**Problem requirements:** Please print out every line of the material, unchanged.

**Recorded information:**
####

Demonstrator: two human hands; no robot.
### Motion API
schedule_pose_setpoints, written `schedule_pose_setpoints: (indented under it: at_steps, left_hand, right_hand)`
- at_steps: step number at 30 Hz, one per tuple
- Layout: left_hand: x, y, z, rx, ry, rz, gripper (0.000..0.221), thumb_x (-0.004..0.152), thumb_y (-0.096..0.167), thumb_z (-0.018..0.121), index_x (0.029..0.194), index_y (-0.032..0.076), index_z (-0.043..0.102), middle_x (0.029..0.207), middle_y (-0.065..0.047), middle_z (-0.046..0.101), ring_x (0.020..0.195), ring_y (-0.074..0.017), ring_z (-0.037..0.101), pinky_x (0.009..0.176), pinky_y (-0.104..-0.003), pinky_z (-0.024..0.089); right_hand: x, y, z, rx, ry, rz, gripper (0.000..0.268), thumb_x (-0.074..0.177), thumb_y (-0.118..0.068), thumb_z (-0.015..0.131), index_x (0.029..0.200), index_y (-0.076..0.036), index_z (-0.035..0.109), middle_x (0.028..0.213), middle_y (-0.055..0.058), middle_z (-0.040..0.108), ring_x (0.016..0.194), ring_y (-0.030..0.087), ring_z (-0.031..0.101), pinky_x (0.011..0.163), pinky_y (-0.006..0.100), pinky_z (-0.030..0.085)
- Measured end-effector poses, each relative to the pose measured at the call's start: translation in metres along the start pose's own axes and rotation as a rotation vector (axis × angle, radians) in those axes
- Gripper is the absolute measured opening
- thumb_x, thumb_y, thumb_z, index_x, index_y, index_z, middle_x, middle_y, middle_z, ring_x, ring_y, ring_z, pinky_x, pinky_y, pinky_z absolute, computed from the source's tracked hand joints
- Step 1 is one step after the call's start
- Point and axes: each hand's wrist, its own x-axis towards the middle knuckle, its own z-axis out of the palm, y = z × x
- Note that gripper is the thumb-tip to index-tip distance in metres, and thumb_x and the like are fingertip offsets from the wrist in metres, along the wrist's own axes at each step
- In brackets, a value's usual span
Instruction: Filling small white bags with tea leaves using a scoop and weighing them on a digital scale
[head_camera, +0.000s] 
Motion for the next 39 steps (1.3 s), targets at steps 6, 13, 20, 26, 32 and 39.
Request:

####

**Your response:**
Demonstrator: two human hands; no robot.
### Motion API
schedule_pose_setpoints, written `schedule_pose_setpoints: (indented under it: at_steps, left_hand, right_hand)`
- at_steps: step number at 30 Hz, one per tuple
- Layout: left_hand: x, y, z, rx, ry, rz, gripper (0.000..0.221), thumb_x (-0.004..0.152), thumb_y (-0.096..0.167), thumb_z (-0.018..0.121), index_x (0.029..0.194), index_y (-0.032..0.076), index_z (-0.043..0.102), middle_x (0.029..0.207), middle_y (-0.065..0.047), middle_z (-0.046..0.101), ring_x (0.020..0.195), ring_y (-0.074..0.017), ring_z (-0.037..0.101), pinky_x (0.009..0.176), pinky_y (-0.104..-0.003), pinky_z (-0.024..0.089); right_hand: x, y, z, rx, ry, rz, gripper (0.000..0.268), thumb_x (-0.074..0.177), thumb_y (-0.118..0.068), thumb_z (-0.015..0.131), index_x (0.029..0.200), index_y (-0.076..0.036), index_z (-0.035..0.109), middle_x (0.028..0.213), middle_y (-0.055..0.058), middle_z (-0.040..0.108), ring_x (0.016..0.194), ring_y (-0.030..0.087), ring_z (-0.031..0.101), pinky_x (0.011..0.163), pinky_y (-0.006..0.100), pinky_z (-0.030..0.085)
- Measured end-effector poses, each relative to the pose measured at the call's start: translation in metres along the start pose's own axes and rotation as a rotation vector (axis × angle, radians) in those axes
- Gripper is the absolute measured opening
- thumb_x, thumb_y, thumb_z, index_x, index_y, index_z, middle_x, middle_y, middle_z, ring_x, ring_y, ring_z, pinky_x, pinky_y, pinky_z absolute, computed from the source's tracked hand joints
- Step 1 is one step after the call's start
- Point and axes: each hand's wrist, its own x-axis towards the middle knuckle, its own z-axis out of the palm, y = z × x
- Note that gripper is the thumb-tip to index-tip distance in metres, and thumb_x and the like are fingertip offsets from the wrist in metres, along the wrist's own axes at each step
- In brackets, a value's usual span
Instruction: Filling small white bags with tea leaves using a scoop and weighing them on a digital scale
[head_camera, +0.000s] 
Motion for the next 39 steps (1.3 s), targets at steps 6, 13, 20, 26, 32 and 39.
Request:

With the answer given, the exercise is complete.